В темноте Морошкина добровольно отдала свои вещи - шубу, сапоги,
шапку, - в чьи-то руки и взамен получила странный костюм.
- Мир не существова-ал, пока мной не создан был... - монотонно пела
Вита, послушно натягивая белые чулки, штаны до колен и какой-то шелковый
не то пиджак, не то полупальто.
Ее вытащили на свет. Вита блаженно улыбнулась. Хотелось лечь. Чьи-то
руки оправили на ней костюм и нахлобучили на голову пудреный паричок с
косицей.
- Спать хочу, - по-детски сморщилась Вита и улеглась на земляной пол.

ПАРЕНИЕ ДУХА
В это же время Павел Петрович Трофимчук сидел в комнате своей
любовницы, Евдокии Никитичны. Она была на двадцать лет старше Паши и он
ласково называл ее "мамуля".
Познакомились они полгода назад. В то летнее воскресенье Трофимчуку
не везло. Никто не купил у него ни одного искусственного цветка - люди
предпочитали покупать живые. С одним рублем в кармане Павел, крепко держа
в руке деревянный чемодан, забрел в "Гастроном". С горя хотелось выпить.
Паша был горд и проситься третьим в компанию алкоголиков не желал. Слезы
наворачивались на глаза от злобы. Молодой, красивый, но никому не нужный
Трофимчук простоял два часа, сверля ненавидящим взглядом дебелую
продавщицу винно-водочного отдела и надеясь на чудо.
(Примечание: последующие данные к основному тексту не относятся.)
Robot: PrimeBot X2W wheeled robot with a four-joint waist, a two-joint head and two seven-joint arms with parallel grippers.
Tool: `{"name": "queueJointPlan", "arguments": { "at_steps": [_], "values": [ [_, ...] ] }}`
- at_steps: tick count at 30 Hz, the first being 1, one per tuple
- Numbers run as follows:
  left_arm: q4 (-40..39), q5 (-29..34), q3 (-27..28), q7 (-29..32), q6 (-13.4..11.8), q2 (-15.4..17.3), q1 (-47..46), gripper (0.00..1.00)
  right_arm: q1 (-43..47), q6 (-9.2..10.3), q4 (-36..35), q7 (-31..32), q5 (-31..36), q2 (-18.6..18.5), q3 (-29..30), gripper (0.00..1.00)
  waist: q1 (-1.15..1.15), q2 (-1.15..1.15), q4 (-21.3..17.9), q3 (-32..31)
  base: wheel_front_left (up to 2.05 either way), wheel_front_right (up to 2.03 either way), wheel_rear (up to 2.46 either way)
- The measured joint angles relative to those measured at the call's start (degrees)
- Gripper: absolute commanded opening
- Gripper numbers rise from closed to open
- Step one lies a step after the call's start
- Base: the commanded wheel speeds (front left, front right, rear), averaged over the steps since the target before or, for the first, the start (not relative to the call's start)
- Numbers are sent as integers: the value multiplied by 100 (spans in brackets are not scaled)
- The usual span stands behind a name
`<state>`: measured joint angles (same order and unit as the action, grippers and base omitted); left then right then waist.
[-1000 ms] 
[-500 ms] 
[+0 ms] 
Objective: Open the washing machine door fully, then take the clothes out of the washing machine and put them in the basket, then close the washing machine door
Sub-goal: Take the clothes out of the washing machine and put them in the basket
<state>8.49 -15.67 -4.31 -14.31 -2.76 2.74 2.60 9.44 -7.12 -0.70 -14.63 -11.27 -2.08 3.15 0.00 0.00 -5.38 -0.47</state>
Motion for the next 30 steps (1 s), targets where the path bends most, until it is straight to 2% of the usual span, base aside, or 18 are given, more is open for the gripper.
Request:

Чемодан оттягивал
руку. Волосы взмокли под полотняной кепкой. Продавщица Дуся кидала в его
сторону заинтересованные взгляды - ярость всегда делала Пашу особенно
привлекательным. За пять минут до закрытия "Гастронома" Трофимчук
почувствовал, что умирает: душа горела! Он разлепил пересохшие губы,
дернул веком и негромко сказал Дуське:
- Ну что, мамаша, уставилась? Веди к себе, что ли.
Евдокия Никитична была добрая женщина. Она кормила Пашу, обстирывала
его, выдавала деньги и обряжала в большие старомодные костюмы покойного
мужа. Ей хотелось верить, что Павел Петрович когда-нибудь женится на своей
"мамуле". Он казался ей таким нежным и беззащитным! Глядя на мягкое
девичье лицо Трофимчука, она вздыхала:
- Как бы жизнь не поломала тебя, Павел Петрович...
Трофимчук сидел за столом в серых габардиновых брюках и белой рубахе
на выпуск. Он был бос. Мокрая его одежда висела на батарее. Евдокия
Никитична штопала ему носки. Перед Трофимчуком стояла бутылка водки и
стакан. Закусывать Паша не любил. Он пил, не пьянея, только глаза из синих
делались белыми, а губы краснели.
- Мне, мамуля, ничего для себя не нужно, - медленно, тяжело
проговорил Паша.
- Устал ты очень, Павел Петрович. Молчишь все последнее время. Взял
бы отпуск, отдохнул!
- Не время мне отдыхать, Евдокия Никитична.